● **WORK REQUIRED**: An identical copy of the records below is the expected result.

● **GIVEN RECORDS**:
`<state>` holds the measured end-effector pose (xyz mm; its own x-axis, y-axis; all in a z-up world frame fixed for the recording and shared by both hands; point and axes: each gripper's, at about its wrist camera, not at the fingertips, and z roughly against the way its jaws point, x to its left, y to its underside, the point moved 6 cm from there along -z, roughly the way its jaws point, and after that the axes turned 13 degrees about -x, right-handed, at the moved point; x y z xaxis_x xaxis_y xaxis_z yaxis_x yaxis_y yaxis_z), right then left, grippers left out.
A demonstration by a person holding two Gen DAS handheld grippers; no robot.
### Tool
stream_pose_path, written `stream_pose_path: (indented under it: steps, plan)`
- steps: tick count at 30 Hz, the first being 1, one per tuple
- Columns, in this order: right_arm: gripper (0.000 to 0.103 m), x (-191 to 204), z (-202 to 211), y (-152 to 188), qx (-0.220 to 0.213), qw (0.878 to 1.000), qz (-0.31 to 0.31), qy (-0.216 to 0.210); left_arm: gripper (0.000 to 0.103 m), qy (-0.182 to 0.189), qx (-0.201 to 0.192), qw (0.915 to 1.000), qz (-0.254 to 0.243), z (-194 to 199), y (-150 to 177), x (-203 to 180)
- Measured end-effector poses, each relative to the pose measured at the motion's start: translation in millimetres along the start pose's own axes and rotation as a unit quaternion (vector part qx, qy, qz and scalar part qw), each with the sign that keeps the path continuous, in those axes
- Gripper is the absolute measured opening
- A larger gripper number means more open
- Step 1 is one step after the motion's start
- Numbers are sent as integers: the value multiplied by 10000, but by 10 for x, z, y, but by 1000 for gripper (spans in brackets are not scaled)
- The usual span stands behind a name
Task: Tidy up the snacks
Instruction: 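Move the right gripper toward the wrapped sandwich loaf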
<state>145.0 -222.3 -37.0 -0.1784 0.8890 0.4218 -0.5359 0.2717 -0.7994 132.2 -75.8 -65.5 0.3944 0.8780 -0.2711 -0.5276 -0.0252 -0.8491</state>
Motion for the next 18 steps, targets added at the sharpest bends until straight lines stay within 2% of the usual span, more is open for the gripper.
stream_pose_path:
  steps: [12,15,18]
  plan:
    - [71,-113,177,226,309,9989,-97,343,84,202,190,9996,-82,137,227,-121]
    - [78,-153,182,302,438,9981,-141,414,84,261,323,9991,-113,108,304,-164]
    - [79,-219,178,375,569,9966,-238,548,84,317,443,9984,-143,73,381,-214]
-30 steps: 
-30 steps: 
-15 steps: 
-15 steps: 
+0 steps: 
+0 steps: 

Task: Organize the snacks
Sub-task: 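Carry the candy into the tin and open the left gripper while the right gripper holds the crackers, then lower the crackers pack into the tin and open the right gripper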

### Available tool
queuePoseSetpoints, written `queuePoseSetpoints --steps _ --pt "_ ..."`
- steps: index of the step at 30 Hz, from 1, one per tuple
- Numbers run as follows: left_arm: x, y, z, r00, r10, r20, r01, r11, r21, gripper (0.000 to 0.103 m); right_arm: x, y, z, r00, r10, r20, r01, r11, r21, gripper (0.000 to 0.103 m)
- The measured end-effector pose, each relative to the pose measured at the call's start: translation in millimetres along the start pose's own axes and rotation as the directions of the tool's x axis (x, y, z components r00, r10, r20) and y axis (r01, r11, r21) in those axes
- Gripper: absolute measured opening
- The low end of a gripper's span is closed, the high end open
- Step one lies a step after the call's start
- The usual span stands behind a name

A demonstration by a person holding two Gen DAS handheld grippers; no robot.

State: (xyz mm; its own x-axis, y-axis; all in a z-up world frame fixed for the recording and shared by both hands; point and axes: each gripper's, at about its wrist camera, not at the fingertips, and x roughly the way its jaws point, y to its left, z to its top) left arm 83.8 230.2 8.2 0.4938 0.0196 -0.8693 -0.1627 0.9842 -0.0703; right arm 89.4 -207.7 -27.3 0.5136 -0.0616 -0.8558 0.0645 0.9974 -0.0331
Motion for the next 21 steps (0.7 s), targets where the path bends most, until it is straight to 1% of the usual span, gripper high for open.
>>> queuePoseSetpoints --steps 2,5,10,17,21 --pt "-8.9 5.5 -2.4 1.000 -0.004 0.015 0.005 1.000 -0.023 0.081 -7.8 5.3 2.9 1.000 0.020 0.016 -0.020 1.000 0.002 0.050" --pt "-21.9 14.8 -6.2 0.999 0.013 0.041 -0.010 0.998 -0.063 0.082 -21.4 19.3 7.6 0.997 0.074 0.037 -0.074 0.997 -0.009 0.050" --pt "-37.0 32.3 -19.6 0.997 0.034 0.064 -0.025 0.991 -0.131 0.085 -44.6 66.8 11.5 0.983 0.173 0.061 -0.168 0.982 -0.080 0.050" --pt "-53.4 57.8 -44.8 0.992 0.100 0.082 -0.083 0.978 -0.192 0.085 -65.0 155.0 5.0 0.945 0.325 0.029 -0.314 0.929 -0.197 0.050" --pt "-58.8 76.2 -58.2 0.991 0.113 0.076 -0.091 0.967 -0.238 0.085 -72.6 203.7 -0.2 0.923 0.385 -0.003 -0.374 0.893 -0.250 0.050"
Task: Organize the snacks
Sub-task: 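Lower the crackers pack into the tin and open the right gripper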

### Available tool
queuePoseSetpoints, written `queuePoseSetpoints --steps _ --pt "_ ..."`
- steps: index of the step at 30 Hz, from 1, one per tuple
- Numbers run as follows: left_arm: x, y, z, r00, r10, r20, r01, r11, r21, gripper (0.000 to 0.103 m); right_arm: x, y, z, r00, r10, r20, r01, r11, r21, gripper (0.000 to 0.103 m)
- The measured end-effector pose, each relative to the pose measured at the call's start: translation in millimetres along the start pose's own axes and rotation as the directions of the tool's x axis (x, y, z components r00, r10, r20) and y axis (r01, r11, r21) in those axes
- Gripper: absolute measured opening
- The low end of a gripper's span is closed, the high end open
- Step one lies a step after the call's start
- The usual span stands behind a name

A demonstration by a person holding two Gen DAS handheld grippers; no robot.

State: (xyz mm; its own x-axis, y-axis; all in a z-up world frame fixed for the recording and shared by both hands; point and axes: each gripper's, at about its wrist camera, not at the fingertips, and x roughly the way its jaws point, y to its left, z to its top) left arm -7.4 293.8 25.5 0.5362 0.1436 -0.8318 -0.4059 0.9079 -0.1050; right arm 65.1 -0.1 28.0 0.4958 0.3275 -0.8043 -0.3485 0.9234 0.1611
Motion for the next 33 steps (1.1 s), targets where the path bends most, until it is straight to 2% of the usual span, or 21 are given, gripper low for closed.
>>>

● **RESPONSE TO THE EXERCISE**:
`<state>` holds the measured end-effector pose (xyz mm; its own x-axis, y-axis; all in a z-up world frame fixed for the recording and shared by both hands; point and axes: each gripper's, at about its wrist camera, not at the fingertips, and z roughly against the way its jaws point, x to its left, y to its underside, the point moved 6 cm from there along -z, roughly the way its jaws point, and after that the axes turned 13 degrees about -x, right-handed, at the moved point; x y z xaxis_x xaxis_y xaxis_z yaxis_x yaxis_y yaxis_z), right then left, grippers left out.
A demonstration by a person holding two Gen DAS handheld grippers; no robot.
### Tool
stream_pose_path, written `stream_pose_path: (indented under it: steps, plan)`
- steps: tick count at 30 Hz, the first being 1, one per tuple
- Columns, in this order: right_arm: gripper (0.000 to 0.103 m), x (-191 to 204), z (-202 to 211), y (-152 to 188), qx (-0.220 to 0.213), qw (0.878 to 1.000), qz (-0.31 to 0.31), qy (-0.216 to 0.210); left_arm: gripper (0.000 to 0.103 m), qy (-0.182 to 0.189), qx (-0.201 to 0.192), qw (0.915 to 1.000), qz (-0.254 to 0.243), z (-194 to 199), y (-150 to 177), x (-203 to 180)
- Measured end-effector poses, each relative to the pose measured at the motion's start: translation in millimetres along the start pose's own axes and rotation as a unit quaternion (vector part qx, qy, qz and scalar part qw), each with the sign that keeps the path continuous, in those axes
- Gripper is the absolute measured opening
- A larger gripper number means more open
- Step 1 is one step after the motion's start
- Numbers are sent as integers: the value multiplied by 10000, but by 10 for x, z, y, but by 1000 for gripper (spans in brackets are not scaled)
- The usual span stands behind a name
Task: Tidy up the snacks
Instruction: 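Move the right gripper toward the wrapped sandwich loaf
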<state>145.0 -222.3 -37.0 -0.1784 0.8890 0.4218 -0.5359 0.2717 -0.7994 132.2 -75.8 -65.5 0.3944 0.8780 -0.2711 -0.5276 -0.0252 -0.8491</state>
Motion for the next 18 steps, targets added at the sharpest bends until straight lines stay within 2% of the usual span, more is open for the gripper.
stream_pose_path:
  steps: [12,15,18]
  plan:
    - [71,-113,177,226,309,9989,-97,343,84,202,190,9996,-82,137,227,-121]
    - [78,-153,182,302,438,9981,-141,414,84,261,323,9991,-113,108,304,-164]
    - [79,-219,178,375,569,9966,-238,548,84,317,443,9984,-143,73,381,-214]
-30 steps: 
-30 steps: 
-15 steps: 
-15 steps: 
+0 steps: 
+0 steps: 

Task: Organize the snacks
Sub-task: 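Carry the candy into the tin and open the left gripper while the right gripper holds the crackers, then lower the crackers pack into the tin and open the right gripper
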
### Available tool
queuePoseSetpoints, written `queuePoseSetpoints --steps _ --pt "_ ..."`
- steps: index of the step at 30 Hz, from 1, one per tuple
- Numbers run as follows: left_arm: x, y, z, r00, r10, r20, r01, r11, r21, gripper (0.000 to 0.103 m); right_arm: x, y, z, r00, r10, r20, r01, r11, r21, gripper (0.000 to 0.103 m)
- The measured end-effector pose, each relative to the pose measured at the call's start: translation in millimetres along the start pose's own axes and rotation as the directions of the tool's x axis (x, y, z components r00, r10, r20) and y axis (r01, r11, r21) in those axes
- Gripper: absolute measured opening
- The low end of a gripper's span is closed, the high end open
- Step one lies a step after the call's start
- The usual span stands behind a name

A demonstration by a person holding two Gen DAS handheld grippers; no robot.

State: (xyz mm; its own x-axis, y-axis; all in a z-up world frame fixed for the recording and shared by both hands; point and axes: each gripper's, at about its wrist camera, not at the fingertips, and x roughly the way its jaws point, y to its left, z to its top) left arm 83.8 230.2 8.2 0.4938 0.0196 -0.8693 -0.1627 0.9842 -0.0703; right arm 89.4 -207.7 -27.3 0.5136 -0.0616 -0.8558 0.0645 0.9974 -0.0331
Motion for the next 21 steps (0.7 s), targets where the path bends most, until it is straight to 1% of the usual span, gripper high for open.
>>> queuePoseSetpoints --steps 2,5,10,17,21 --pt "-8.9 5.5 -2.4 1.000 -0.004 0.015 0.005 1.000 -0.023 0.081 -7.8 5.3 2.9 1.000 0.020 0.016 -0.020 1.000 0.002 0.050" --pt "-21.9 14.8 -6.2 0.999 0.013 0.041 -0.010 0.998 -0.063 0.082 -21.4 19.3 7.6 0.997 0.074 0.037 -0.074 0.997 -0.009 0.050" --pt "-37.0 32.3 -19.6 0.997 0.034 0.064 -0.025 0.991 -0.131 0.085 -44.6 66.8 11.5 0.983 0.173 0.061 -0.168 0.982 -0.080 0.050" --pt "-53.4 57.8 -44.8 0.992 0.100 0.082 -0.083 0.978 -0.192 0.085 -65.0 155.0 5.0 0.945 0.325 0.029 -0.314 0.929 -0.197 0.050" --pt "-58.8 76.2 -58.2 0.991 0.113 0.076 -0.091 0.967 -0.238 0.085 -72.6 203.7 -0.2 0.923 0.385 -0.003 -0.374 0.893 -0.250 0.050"
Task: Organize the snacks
Sub-task: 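Lower the crackers pack into the tin and open the right gripper
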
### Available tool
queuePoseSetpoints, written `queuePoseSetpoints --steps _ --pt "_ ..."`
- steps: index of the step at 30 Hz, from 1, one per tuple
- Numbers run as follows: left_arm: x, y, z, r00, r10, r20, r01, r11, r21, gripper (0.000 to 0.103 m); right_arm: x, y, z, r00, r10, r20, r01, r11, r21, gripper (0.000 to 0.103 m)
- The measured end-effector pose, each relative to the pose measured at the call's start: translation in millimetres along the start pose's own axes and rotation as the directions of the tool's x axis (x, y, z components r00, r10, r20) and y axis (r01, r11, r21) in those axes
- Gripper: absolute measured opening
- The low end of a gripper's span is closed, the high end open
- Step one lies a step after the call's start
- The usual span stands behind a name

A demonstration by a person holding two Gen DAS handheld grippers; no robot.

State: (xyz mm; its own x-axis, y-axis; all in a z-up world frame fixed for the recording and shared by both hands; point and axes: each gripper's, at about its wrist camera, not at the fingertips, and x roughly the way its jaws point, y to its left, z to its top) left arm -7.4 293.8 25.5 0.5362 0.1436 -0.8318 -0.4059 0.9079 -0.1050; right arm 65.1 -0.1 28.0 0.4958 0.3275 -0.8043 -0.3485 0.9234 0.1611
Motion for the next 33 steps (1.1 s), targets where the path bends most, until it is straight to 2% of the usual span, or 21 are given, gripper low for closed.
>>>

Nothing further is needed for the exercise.